-
I am training a conformer-ctc model using the encoder weights of a pre-trained English conformer-ctc model. For the test, I trained on a validation sample of GOLOS dataset and on my own data. By the time 14 hours. For validation, I used our other data and a test GOLOS dataset. At first, the loss and ver on the train dataset and on the validation one converged. Could you help me understand what this means?

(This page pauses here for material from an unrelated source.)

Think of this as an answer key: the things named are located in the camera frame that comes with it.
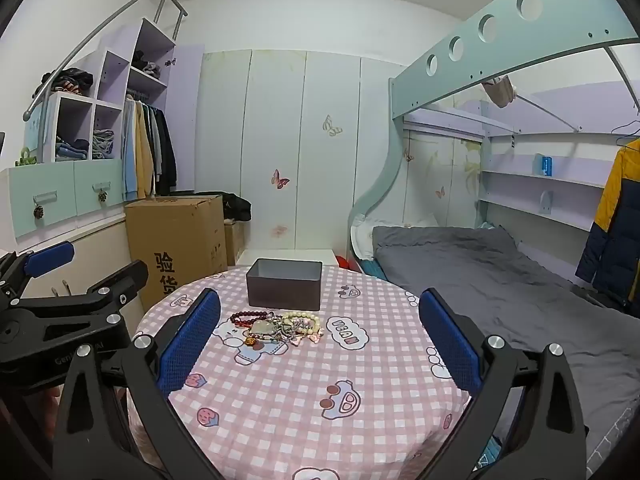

name: "Conformer-CTC-Char"
model:
sample_rate: 8000
# timesteps: 128
labels: &labels [ " ", "а", "б", "в", "г", "д", "е", "ж", "з", "и", "й", "к", "л", "м", "н", "о", "п",
"р", "с", "т", "у", "ф", "х", "ц", "ч", "ш", "щ", "ъ", "ы", "ь", "э", "ю", "я" ]
log_prediction: true # enables logging sample predictions in the output during training
ctc_reduction: 'mean_batch'
skip_nan_grad: false
train_ds:
manifest_filepath: "../data/processed/manifests/etalon_golos_train.json"
labels: ${model.labels}
sample_rate: ${model.sample_rate}
batch_size: &batch_size 4
shuffle: true
num_workers: 8
pin_memory: true
trim_silence: false # true
max_duration: 55
min_duration: 0.1
# tarred datasets
is_tarred: false
tarred_audio_filepaths: null
shuffle_n: 2048
# bucketing params
bucketing_strategy: "synced_randomized"
bucketing_batch_size: null
# augmentor:
# # shift:
# # prob: 1.0
# # min_shift_ms: -5.0
# # max_shift_ms: 5.0
# white_noise:
# prob: 0.5
# min_level: -90
# max_level: -46
# speed:
# prob: 0.5
# sr: ${model.sample_rate}
# resample_type: 'kaiser_fast'
# min_speed_rate: 0.95
# max_speed_rate: 1.05
validation_ds:
manifest_filepath: "../data/processed/manifests/etalon_val.json"
labels: ${model.labels}
sample_rate: ${model.sample_rate}
batch_size: *batch_size
shuffle: false
num_workers: 8
pin_memory: true
test_ds:
manifest_filepath: "../data/processed/manifests/test.json"
labels: ${model.labels}
sample_rate: ${model.sample_rate}
batch_size: *batch_size
shuffle: false
num_workers: 8
pin_memory: true
preprocessor:
_target_: nemo.collections.asr.modules.AudioToMelSpectrogramPreprocessor
sample_rate: ${model.sample_rate}
normalize: "per_feature"
window_size: 0.025
window_stride: 0.01
window: "hann"
features: 80
n_fft: 512
log: true
frame_splicing: 1
dither: 0.00001
pad_to: 0
pad_value: 0.0
spec_augment:
_target_: nemo.collections.asr.modules.SpectrogramAugmentation
# freq_masks: 2 # set to zero to disable it
# # you may use lower time_masks for smaller models to have a faster convergence
# time_masks: 10 # set to zero to disable it
# freq_width: 27
# time_width: 0.05
freq_masks: 2
time_masks: 2
freq_width: 15
time_width: 25
rect_masks: 5
rect_time: 25
rect_freq: 15
# crop_or_pad_augment:
# _target_: nemo.collections.asr.modules.CropOrPadSpectrogramAugmentation
# audio_length: ${model.timesteps}
encoder:
_target_: nemo.collections.asr.modules.ConformerEncoder
feat_in: ${model.preprocessor.features}
feat_out: -1 # you may set it if you need different output size other than the default d_model
n_layers: 16
d_model: 176
# Sub-sampling params
subsampling: striding # vggnet or striding, vggnet may give better results but needs more memory
subsampling_factor: 4 # must be power of 2
subsampling_conv_channels: 176 # set to -1 to make it equal to the d_model
# Feed forward module's params
ff_expansion_factor: 4
# Multi-headed Attention Module's params
self_attention_model: rel_pos # rel_pos or abs_pos
n_heads: 4 # may need to be lower for smaller d_models
# [left, right] specifies the number of steps to be seen from left and right of each step in self-attention
att_context_size: [-1, -1] # -1 means unlimited context
xscaling: true # scales up the input embeddings by sqrt(d_model)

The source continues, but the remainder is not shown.